Avatar del tatuaje de Jilmar

Jilmar Tattoo

Jilmar Tatto es el ex Secretario de Movilidad y Transporte durante las administraciones de Fernando Haddad y Marta Suplicy, ex diputado federal y actualmente Secretario Nacional de Comunicación del PT (Partido de los Trabajadores).

12 Artículos

INICIO > blog

Infraero debe respetar el bienestar de los vecinos de Congonhas.

Congonhas es uno de esos casos en los que la permisividad de los poderes públicos y la falta de planificación urbana permitieron la densificación residencial en sus alrededores.

Infraero debe respetar el bienestar de los vecinos de Congonhas (Foto: ABR | Anac)

Conectando São Paulo con diversas partes del país durante 86 años, el Aeropuerto de Congonhas es el segundo más transitado de Brasil. Debido a su ubicación central, su funcionamiento genera diversos debates, siendo la seguridad operacional el tema que más atrae la atención del público. Si bien genera menos interés entre el público en general, los asuntos relacionados con el bienestar de miles de personas que viven y trabajan en la región también son de suma importancia. 

Un problema que ha preocupado a los residentes de la zona es la concesión del Aeropuerto de Congonhas a la empresa privada y el impacto que esto tendrá en su vida diaria. Anticipando ya este proceso de privatización, el Departamento de Control de Tráfico Aéreo (Decea), organismo vinculado al Comando de la Fuerza Aérea, modificó las rutas de vuelo del aeropuerto en mayo de 2021. Sin embargo, fue solo en 2022, con la disminución de la pandemia y la reanudación gradual de los viajes, que la población empezó a notar los cambios. 

Las molestias causadas por las medidas de Decea han llegado a tal punto que no solo los residentes de las inmediaciones se quejan. También lo hacen residentes de barrios un poco más alejados. El número de quejas presentadas ante Infraero aumentó de 13 en los últimos meses de 2021 a 816 entre enero y mayo de este año. La tendencia es que el problema se agrave. Con la concesión, prevista para dentro de poco más de 20 días, se espera que el tráfico en el aeropuerto aumente un 37,5%, de 32 a 44 vuelos por hora. 

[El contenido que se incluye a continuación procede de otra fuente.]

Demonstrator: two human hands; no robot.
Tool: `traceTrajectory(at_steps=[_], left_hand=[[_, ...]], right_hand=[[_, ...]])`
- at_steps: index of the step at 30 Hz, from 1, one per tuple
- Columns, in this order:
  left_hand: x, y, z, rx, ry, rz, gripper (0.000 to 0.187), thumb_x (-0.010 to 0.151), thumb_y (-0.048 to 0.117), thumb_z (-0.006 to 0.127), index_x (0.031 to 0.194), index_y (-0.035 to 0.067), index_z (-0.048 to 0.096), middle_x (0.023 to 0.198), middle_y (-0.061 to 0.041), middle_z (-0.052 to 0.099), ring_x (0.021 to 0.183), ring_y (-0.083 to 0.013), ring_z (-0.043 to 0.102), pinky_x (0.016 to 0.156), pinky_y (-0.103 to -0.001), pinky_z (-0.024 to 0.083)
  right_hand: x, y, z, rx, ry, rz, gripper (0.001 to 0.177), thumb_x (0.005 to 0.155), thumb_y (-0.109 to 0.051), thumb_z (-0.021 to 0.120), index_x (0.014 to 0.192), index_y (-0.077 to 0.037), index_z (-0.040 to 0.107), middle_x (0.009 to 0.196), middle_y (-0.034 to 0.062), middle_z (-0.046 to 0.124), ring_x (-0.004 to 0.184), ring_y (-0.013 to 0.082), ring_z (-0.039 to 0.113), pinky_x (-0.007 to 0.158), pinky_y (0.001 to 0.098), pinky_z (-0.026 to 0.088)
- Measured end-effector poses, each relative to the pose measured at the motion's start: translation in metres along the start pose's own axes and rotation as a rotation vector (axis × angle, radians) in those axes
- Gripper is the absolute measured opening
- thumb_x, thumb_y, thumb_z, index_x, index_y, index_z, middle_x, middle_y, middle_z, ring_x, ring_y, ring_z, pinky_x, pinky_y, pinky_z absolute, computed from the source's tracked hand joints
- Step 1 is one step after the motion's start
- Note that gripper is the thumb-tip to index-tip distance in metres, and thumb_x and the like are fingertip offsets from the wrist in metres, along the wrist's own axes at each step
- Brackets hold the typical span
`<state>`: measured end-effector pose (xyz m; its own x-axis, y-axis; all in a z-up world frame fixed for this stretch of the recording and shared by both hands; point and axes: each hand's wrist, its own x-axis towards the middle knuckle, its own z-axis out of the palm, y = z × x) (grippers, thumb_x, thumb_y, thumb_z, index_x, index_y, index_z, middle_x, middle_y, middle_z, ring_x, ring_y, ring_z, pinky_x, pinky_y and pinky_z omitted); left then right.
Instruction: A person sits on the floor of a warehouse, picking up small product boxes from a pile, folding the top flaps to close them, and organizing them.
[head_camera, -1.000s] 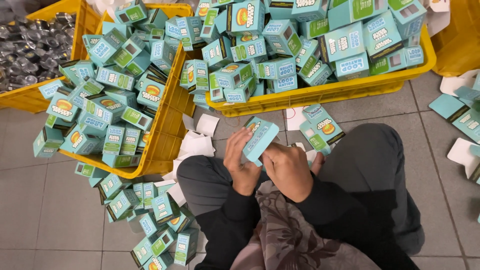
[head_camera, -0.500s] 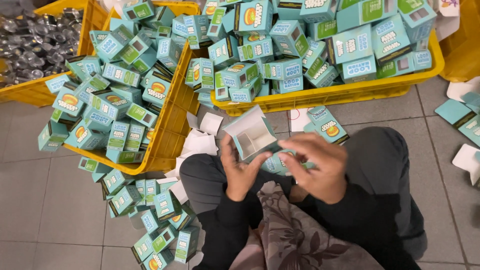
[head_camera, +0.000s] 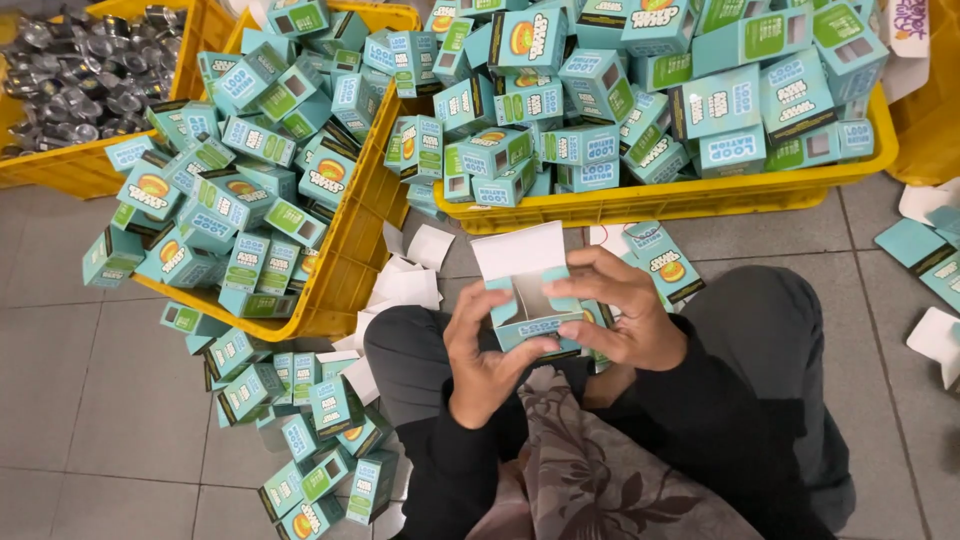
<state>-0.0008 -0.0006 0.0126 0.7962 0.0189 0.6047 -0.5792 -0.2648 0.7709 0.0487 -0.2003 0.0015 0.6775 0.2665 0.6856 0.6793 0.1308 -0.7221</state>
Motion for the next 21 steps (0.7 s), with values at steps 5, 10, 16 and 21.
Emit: traceTrajectory(at_steps=[5, 10, 16, 21], left_hand=[[0.000, 0.001, -0.003, -0.035, -0.072, -0.079, 0.050, 0.073, 0.024, 0.095, 0.102, 0.005, 0.060, 0.113, -0.020, 0.065, 0.090, -0.0358, 0.068, 0.079, -0.045, 0.051], [0.004, 0.003, -0.004, -0.066, -0.139, -0.151, 0.045, 0.081, 0.027, 0.090, 0.103, 0.006, 0.057, 0.107, -0.019, 0.065, 0.085, -0.0325, 0.063, 0.080, -0.044, 0.049], [0.002, 0.008, 0.014, 0.052, -0.079, -0.176, 0.095, 0.080, 0.022, 0.090, 0.146, -0.005, 0.029, 0.139, -0.035, 0.053, 0.113, -0.0536, 0.065, 0.093, -0.059, 0.053], [-0.008, -0.010, 0.033, 0.263, 0.022, -0.229, 0.114, 0.053, 0.021, 0.104, 0.145, 0.000, 0.040, 0.123, -0.031, 0.063, 0.103, -0.0528, 0.069, 0.088, -0.060, 0.053]], right_hand=[[0.005, -0.004, 0.002, 0.055, -0.013, 0.020, 0.020, 0.088, -0.021, 0.081, 0.102, -0.007, 0.079, 0.107, 0.0177, 0.066, 0.071, 0.0180, 0.058, 0.068, 0.0368, 0.052], [-0.006, 0.012, 0.006, 0.142, 0.037, 0.061, 0.019, 0.080, -0.014, 0.088, 0.089, -0.002, 0.077, 0.105, 0.0240, 0.067, 0.074, 0.0243, 0.066, 0.070, 0.0401, 0.057], [-0.009, 0.021, 0.017, 0.190, 0.217, 0.145, 0.029, 0.086, -0.013, 0.085, 0.095, -0.001, 0.061, 0.126, 0.0260, 0.066, 0.093, 0.0244, 0.076, 0.077, 0.0392, 0.064], [-0.016, 0.031, 0.017, 0.196, 0.211, 0.258, 0.088, 0.081, -0.007, 0.089, 0.142, -0.002, 0.024, 0.122, 0.0260, 0.063, 0.101, 0.0413, 0.074, 0.081, 0.0507, 0.064]])
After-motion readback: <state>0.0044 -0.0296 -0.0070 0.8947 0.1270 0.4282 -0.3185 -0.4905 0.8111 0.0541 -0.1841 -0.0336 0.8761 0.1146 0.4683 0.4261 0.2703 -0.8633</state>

Con el objetivo de acelerar la privatización del Aeropuerto de Congonhas, Infraero prácticamente eliminó la participación pública en el proceso, dejando el proyecto abierto a consulta pública por poco más de un mes y realizando sólo una audiencia pública para abordar un tema que impacta la vida de miles de habitantes de São Paulo.

Otros problemas relacionados con el caso incluyen la falta de estudios sobre el impacto en la movilidad en la región, que ya sufre el aumento del tráfico vehicular debido al aeropuerto; así como la falta de estudios sobre el impacto ambiental del cambio de ruta y el aumento de aterrizajes y despegues. Además de la contaminación acústica, la degradación ambiental también es motivo de preocupación.  

Ocho asociaciones de vecinos del área circundante al Aeropuerto de Congonhas presentaron una demanda para suspender la subasta del aeropuerto. Su objetivo es solicitar cambios en las rutas de vuelo y garantizar que el adjudicatario se responsabilice de las mejoras en la infraestructura circundante que reduzcan el impacto acústico de las operaciones diarias, entre otras medidas correctivas.

Congonhas es uno de esos casos donde la permisividad de las autoridades públicas y la falta de una planificación urbana adecuada permitieron la densificación residencial en sus alrededores. Sin embargo, dado que miles de residentes se han asentado en los alrededores, es necesario considerar su bienestar al tomar medidas que causen perturbaciones.

Como sociedad, ya no podemos conformarnos con procesos participativos pro forma. Las autoridades públicas deben escuchar a quienes tendrán que lidiar con las externalidades negativas y dar marcha atrás cuando las intenciones beneficien solo a una minoría, sin ninguna propuesta de compensación social por los problemas que se causarán a la mayoría.

*Este es un artículo de opinión, responsabilidad del autor, y no refleja la opinión de Brasil 247.